Nachdem das Kapital Jahrhunderte gebraucht, um den Arbeitstag bis zu seinen normalen Maximalgrenzen und dann über diese hinaus, bis zu den Grenzen des natürlichen Tags von 12 Stunden zu verlängern, erfolgte nun, seit der Geburt der großen Industrie im letzten Drittel des 18. Jahrhunderts, eine lawinenartig gewaltsame und maßlose Überstürzung. Jede Schranke von Sitte und Natur, Alter und Geschlecht, Tag und Nacht, wurde zertrümmert. Selbst die Begriffe von Tag und Nacht, bäuerlich einfach in den alten Statuten, verschwammen so sehr, dass ein englischer Richter noch 1860 wahrhaft talmudistischen Scharfsinn aufbieten musste, um »urteilskräftig« zu erklären, was Tag und Nacht sei. Das Kapital feierte seine Orgien.

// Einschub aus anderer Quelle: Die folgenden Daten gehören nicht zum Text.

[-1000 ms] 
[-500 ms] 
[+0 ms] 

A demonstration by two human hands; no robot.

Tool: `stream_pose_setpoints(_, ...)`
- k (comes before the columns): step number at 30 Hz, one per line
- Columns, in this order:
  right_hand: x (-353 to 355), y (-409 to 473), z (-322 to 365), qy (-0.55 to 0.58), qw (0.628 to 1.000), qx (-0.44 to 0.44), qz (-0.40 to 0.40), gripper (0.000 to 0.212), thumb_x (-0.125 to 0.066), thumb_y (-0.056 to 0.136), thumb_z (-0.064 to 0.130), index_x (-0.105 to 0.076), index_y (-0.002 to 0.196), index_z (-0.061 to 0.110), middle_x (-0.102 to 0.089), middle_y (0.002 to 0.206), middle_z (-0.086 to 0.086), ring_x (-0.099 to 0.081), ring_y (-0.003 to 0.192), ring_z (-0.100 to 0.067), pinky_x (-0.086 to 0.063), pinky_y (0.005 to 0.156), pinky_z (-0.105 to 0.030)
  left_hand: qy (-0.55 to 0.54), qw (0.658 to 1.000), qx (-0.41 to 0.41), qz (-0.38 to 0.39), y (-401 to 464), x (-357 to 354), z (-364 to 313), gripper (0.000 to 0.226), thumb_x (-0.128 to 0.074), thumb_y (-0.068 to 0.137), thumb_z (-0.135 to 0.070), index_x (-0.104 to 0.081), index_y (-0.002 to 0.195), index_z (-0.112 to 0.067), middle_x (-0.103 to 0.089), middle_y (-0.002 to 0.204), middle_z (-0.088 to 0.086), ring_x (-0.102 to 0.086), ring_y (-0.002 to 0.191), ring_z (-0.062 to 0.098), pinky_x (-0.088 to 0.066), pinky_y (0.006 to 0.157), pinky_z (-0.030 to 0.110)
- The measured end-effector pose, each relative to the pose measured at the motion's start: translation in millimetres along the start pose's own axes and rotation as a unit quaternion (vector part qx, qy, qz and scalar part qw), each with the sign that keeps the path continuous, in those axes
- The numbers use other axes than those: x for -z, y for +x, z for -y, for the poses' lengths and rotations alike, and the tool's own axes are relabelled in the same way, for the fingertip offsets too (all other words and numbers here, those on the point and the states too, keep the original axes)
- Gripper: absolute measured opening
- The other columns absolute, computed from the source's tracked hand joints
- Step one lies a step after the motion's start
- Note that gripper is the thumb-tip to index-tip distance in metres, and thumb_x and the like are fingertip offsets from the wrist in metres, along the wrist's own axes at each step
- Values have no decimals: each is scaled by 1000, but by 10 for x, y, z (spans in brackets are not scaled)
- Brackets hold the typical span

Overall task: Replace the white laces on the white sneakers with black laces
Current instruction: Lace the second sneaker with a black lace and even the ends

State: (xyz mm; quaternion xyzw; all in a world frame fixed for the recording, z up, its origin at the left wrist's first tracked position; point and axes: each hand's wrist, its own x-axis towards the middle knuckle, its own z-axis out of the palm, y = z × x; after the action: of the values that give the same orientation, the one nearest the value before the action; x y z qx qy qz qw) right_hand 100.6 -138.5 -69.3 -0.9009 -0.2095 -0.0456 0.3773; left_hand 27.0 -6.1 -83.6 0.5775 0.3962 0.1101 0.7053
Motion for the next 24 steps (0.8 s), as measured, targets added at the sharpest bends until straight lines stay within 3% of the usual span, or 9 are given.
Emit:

Sobald die. vom Produktionslärm übertölpelte Arbeiterklasse wieder einigermaßen zur Besinnung kam, begann ihr Widerstand, zunächst im Geburtsland der großen Industrie, in England. Während drei Dezennien jedoch blieben die von ihr ertrotzten Konzessionen rein nominell. Das Parlament erließ fünf Arbeits-Akte von 1802 bis 1833, war aber so schlau, keinen Pfennig für ihre zwangsmäßige Ausführung, das nötige Beamtenpersonal usw. zu votieren. Sie blieben ein toter Buchstabe.

»Die Tatsache ist, dass vor dem Akt von 1833 Kinder und junge Personen abgearbeitet wurden (were worked) die ganze Nacht, den ganzen Tag, oder beide ad libitum.« [...]

Die Schöpfung des Normalarbeitstages ist [...] Produkt eines langwierigen, mehr oder minder versteckten Bürgerkriegs zwischen der Kapitalistenklasse und der Arbeiterklasse. [...] Die englischen Fabrikarbeiter waren die Preisfechter nicht nur der englischen, sondern der modernen Arbeiterklasse überhaupt, wie auch ihre Theoretiker der Theorie des Kapitals zuerst den Fehdehandschuh hinwarfen. Der Fabrikphilosoph Ure denunziert es daher als unauslöschliche Schmach der englischen Arbeiterklasse, dass sie »die Sklaverei der Fabrikakte« auf ihre Fahne schrieb gegenüber dem Kapital, das männlich für »vollkommne Freiheit der Arbeit« stritt.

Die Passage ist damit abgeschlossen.